Stored data entries
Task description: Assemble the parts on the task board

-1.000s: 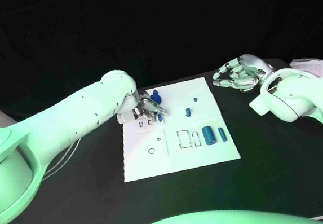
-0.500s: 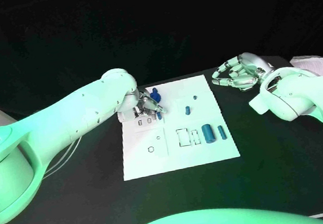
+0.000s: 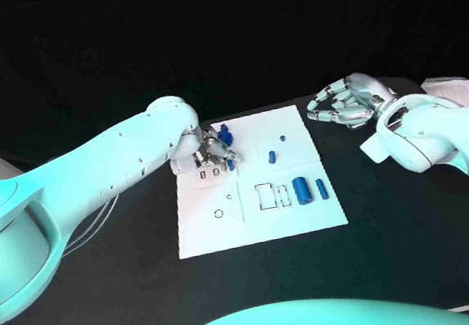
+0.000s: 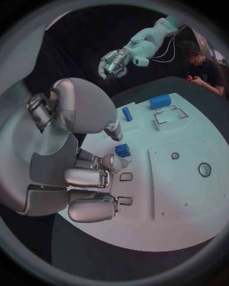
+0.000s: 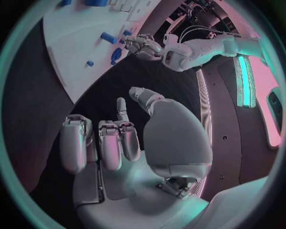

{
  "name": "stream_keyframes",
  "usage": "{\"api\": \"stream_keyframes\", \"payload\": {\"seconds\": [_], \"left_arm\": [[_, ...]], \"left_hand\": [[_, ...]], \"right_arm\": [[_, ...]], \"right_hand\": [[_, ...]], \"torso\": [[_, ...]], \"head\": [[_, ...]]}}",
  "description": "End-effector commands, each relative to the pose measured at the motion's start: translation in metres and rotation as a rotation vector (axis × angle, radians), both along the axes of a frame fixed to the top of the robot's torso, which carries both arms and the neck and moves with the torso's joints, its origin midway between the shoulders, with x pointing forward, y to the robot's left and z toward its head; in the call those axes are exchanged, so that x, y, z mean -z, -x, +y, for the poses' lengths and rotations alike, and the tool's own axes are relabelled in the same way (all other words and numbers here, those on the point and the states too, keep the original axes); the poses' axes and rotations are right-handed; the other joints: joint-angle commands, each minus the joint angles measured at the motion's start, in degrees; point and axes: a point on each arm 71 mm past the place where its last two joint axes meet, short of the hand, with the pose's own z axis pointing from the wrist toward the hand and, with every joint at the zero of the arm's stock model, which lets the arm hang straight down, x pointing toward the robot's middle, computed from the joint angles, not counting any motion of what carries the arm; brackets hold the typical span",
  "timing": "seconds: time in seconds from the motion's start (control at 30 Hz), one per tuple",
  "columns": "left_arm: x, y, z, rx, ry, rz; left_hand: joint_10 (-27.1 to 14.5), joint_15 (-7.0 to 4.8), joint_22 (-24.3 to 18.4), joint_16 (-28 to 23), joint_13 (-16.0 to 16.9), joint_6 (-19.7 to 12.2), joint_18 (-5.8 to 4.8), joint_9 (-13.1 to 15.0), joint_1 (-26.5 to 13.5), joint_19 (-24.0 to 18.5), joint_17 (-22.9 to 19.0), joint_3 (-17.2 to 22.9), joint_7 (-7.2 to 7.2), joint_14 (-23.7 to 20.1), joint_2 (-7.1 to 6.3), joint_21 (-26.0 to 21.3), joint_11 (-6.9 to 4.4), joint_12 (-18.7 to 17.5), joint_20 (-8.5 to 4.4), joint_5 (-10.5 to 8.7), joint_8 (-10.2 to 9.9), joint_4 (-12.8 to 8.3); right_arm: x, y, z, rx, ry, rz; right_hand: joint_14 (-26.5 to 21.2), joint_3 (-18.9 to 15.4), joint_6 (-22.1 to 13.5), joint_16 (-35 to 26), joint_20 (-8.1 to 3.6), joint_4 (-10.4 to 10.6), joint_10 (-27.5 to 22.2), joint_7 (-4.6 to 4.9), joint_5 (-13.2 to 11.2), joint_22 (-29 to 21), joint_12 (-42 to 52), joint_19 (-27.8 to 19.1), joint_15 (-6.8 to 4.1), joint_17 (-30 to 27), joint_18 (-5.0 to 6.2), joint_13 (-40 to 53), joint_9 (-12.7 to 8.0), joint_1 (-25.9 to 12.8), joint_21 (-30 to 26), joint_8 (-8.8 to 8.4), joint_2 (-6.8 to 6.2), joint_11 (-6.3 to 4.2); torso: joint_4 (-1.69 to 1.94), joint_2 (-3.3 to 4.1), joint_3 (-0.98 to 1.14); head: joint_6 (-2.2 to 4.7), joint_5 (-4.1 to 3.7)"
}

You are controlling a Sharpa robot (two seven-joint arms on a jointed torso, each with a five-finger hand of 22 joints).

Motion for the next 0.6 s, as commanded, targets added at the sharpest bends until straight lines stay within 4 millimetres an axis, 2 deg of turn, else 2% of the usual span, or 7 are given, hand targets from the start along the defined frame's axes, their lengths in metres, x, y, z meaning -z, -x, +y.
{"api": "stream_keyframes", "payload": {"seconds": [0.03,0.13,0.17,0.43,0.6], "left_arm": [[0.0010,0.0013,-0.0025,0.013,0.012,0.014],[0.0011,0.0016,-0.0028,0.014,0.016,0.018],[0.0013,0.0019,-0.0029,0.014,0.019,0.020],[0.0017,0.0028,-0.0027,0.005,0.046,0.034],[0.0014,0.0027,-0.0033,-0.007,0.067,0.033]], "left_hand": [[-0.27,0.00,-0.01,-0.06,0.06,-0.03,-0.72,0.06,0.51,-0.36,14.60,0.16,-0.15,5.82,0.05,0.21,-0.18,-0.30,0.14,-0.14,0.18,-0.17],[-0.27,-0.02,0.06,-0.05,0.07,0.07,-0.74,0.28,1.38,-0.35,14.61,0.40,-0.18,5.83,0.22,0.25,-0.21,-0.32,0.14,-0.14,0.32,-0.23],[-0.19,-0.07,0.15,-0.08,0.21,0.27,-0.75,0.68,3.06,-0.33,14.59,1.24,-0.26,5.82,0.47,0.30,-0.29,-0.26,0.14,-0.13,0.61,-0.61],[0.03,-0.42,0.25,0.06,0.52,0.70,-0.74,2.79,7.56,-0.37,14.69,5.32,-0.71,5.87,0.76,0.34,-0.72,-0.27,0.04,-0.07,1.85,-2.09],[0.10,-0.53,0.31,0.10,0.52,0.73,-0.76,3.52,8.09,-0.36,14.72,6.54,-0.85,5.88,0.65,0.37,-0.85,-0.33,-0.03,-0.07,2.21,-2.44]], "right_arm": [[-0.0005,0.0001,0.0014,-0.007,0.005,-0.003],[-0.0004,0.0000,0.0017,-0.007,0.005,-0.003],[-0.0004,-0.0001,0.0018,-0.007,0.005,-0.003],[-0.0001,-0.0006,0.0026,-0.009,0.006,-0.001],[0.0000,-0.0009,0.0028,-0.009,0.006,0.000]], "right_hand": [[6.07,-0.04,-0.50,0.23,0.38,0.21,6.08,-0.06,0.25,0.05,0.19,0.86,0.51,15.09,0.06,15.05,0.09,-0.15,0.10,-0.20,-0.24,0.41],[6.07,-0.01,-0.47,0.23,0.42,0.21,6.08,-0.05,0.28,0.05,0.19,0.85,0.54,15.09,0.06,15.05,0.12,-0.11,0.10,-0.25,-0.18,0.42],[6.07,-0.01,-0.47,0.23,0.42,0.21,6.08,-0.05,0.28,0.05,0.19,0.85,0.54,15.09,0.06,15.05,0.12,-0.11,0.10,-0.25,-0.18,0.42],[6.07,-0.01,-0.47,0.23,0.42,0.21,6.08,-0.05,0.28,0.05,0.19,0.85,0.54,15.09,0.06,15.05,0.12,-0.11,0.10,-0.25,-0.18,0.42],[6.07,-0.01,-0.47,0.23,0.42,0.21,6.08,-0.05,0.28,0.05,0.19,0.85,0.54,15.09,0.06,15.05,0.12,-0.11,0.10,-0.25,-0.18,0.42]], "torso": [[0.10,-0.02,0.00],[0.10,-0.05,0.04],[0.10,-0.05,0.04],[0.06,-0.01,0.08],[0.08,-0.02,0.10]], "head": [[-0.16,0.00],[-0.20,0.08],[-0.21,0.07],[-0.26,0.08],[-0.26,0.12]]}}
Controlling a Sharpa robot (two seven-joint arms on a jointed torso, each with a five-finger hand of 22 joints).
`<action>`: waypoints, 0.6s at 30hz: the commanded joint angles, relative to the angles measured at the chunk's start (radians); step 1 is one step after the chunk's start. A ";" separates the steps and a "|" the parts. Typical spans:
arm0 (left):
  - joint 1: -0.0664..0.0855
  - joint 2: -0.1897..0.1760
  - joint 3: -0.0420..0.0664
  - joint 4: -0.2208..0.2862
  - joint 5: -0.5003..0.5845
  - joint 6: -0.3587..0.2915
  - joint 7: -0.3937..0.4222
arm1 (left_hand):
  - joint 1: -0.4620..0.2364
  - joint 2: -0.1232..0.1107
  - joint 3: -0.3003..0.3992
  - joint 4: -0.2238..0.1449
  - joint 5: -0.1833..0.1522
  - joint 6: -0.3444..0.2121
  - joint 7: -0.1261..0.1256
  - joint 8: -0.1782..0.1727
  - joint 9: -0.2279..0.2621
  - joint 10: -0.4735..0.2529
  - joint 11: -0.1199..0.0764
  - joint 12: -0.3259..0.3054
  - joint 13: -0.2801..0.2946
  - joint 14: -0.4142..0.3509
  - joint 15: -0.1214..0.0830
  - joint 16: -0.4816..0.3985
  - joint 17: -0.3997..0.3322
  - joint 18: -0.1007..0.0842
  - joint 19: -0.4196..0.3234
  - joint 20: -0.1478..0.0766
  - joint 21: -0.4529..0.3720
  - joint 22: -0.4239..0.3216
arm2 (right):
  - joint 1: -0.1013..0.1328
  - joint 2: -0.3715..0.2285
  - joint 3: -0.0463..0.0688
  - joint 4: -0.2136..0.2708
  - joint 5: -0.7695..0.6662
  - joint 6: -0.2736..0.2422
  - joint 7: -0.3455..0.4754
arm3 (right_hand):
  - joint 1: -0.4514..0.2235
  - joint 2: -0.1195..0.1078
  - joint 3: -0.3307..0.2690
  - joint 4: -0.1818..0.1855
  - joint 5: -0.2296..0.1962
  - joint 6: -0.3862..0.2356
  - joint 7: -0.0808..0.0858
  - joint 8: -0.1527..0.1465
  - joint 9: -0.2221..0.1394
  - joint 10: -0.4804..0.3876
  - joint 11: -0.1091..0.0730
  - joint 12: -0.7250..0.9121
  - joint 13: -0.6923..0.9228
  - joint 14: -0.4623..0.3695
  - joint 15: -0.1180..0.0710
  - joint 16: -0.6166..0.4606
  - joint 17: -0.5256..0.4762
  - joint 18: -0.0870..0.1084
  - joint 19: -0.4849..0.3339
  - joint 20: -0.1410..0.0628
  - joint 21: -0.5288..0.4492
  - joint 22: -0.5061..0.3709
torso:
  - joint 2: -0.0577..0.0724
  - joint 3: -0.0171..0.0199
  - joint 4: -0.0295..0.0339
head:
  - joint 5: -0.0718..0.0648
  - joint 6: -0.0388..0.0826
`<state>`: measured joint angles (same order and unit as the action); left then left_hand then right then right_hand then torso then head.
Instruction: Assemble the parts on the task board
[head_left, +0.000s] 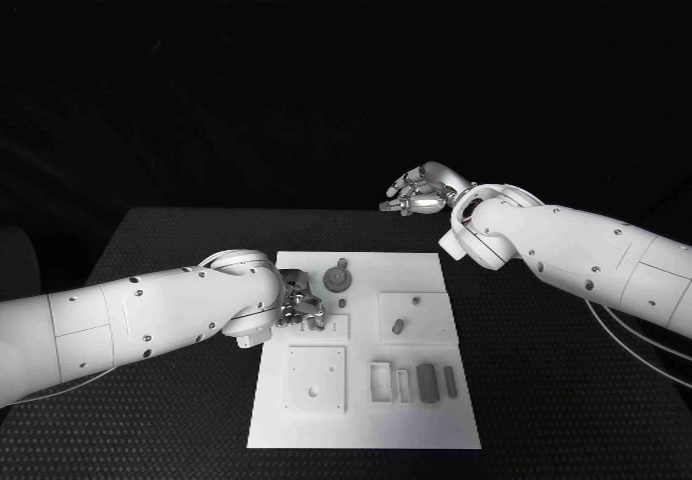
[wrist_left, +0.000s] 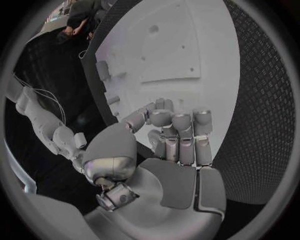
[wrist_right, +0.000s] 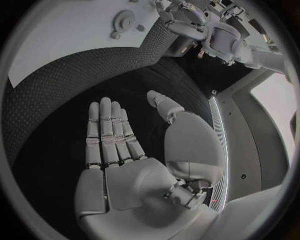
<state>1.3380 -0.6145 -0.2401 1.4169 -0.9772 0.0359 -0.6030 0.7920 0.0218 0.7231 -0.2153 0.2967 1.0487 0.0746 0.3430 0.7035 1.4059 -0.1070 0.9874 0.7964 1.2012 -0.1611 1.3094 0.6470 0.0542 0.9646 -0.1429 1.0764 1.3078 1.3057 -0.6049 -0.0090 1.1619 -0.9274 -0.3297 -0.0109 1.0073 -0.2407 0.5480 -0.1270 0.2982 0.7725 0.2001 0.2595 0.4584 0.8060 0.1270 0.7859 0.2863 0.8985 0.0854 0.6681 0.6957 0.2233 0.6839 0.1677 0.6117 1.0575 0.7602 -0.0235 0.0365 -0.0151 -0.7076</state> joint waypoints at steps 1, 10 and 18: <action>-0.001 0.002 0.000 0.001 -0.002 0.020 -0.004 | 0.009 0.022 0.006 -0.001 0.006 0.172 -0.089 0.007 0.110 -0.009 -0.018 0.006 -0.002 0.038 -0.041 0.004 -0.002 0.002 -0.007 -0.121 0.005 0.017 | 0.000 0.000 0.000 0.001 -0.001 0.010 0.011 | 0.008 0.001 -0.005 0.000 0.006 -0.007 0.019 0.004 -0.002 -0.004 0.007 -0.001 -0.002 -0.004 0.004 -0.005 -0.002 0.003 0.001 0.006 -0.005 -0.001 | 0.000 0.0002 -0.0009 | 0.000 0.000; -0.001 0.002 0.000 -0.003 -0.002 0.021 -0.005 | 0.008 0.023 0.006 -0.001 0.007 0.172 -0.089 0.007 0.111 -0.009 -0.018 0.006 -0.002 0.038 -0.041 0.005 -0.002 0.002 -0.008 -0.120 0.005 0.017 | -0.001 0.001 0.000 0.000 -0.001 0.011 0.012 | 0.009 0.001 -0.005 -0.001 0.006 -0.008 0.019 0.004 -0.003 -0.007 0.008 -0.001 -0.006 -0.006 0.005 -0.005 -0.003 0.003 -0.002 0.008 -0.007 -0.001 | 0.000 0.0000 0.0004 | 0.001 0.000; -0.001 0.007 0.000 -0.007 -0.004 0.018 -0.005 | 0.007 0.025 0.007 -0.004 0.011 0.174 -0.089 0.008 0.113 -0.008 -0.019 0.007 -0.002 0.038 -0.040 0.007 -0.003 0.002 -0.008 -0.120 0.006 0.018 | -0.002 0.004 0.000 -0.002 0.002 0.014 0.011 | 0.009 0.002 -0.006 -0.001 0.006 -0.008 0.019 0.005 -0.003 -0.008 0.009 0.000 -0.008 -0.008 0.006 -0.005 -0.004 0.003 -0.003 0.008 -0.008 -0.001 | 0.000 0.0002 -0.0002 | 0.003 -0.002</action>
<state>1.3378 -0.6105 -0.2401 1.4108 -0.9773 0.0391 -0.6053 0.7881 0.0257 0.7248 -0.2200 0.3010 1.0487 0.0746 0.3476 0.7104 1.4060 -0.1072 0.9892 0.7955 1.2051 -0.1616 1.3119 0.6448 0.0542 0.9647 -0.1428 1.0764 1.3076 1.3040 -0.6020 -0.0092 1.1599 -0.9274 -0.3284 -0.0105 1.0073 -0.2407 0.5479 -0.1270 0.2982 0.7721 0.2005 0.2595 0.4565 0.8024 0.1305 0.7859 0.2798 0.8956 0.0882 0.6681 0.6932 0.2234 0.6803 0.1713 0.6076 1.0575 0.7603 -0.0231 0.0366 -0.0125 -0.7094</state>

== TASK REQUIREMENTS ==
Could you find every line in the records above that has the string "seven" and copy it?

== RESULT BELOW ==
You are controlling a Sharpa robot (two seven-joint arms on a jointed torso, each with a five-finger hand of 22 joints).
Controlling a Sharpa robot (two seven-joint arms on a jointed torso, each with a five-finger hand of 22 joints).

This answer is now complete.